→ DESCRIPTION OF THE TASK
Repeat the lines below exactly as written, please, from the line with "white mesh wall basket: x=120 y=91 stays" to the line with "blue rake yellow handle: x=183 y=145", both lines included, and no others.

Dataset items
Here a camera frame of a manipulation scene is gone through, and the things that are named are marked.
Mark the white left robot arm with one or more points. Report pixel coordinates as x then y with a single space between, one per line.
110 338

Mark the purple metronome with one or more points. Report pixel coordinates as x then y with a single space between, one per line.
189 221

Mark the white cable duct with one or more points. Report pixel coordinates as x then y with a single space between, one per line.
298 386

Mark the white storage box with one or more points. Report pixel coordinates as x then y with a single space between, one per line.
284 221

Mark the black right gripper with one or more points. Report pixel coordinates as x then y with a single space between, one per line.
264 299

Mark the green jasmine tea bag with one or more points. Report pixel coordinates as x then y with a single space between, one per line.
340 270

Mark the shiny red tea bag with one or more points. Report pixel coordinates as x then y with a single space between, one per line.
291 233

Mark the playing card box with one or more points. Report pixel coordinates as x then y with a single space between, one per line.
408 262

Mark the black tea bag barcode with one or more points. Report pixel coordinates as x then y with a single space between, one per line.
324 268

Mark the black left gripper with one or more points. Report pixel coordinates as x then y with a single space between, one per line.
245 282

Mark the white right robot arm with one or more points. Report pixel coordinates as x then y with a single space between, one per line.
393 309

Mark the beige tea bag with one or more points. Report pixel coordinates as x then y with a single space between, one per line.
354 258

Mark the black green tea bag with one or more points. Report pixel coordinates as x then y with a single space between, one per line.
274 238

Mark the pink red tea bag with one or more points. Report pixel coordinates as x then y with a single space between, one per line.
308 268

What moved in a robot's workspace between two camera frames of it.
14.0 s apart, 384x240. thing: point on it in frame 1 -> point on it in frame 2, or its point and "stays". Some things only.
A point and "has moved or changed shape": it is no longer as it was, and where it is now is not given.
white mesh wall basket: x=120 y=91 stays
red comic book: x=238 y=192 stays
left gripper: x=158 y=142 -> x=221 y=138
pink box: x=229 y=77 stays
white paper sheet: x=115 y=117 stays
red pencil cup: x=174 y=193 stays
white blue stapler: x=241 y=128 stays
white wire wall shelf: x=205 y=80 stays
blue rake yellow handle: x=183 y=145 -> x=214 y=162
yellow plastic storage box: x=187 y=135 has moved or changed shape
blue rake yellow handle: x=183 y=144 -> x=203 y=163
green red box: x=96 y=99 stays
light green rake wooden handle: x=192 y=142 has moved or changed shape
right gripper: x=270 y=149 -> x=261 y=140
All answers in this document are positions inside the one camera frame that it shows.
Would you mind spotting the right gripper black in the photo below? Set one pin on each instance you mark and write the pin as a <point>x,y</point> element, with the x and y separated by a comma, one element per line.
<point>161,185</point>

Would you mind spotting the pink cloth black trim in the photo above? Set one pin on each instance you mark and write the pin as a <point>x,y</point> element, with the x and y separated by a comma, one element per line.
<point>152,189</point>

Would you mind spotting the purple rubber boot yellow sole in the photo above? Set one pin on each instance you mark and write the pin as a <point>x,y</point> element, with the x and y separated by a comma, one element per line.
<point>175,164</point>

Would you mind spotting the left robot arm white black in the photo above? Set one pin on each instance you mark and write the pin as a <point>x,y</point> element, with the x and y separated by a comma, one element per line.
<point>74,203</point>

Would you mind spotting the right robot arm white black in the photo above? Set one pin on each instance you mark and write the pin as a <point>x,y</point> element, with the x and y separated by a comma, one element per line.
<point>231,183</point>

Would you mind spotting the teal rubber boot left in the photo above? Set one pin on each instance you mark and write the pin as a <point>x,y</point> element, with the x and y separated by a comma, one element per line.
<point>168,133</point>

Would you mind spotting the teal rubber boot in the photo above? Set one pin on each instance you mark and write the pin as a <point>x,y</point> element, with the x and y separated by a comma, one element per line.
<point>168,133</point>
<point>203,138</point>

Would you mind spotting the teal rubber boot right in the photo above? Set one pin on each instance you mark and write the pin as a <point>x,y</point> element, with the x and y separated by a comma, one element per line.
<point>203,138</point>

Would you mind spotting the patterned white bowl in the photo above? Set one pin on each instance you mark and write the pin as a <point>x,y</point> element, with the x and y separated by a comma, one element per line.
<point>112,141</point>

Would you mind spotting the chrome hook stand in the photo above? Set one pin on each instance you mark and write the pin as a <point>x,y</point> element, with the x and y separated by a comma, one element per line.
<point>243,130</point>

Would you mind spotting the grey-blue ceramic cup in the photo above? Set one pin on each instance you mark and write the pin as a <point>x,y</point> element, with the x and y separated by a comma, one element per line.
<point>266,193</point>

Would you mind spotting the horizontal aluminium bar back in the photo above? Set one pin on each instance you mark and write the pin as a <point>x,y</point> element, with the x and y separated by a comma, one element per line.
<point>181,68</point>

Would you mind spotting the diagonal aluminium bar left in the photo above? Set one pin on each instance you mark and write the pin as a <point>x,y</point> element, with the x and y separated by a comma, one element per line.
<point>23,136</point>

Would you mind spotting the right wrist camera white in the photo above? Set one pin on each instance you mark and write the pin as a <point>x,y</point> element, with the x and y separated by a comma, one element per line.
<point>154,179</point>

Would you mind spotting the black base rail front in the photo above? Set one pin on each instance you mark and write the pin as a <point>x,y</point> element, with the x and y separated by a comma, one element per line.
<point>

→ ANSWER SECTION
white mesh wall basket: x=120 y=91 stays
red comic book: x=238 y=192 stays
left gripper: x=158 y=142 -> x=221 y=138
pink box: x=229 y=77 stays
white paper sheet: x=115 y=117 stays
red pencil cup: x=174 y=193 stays
white blue stapler: x=241 y=128 stays
white wire wall shelf: x=205 y=80 stays
blue rake yellow handle: x=183 y=145 -> x=214 y=162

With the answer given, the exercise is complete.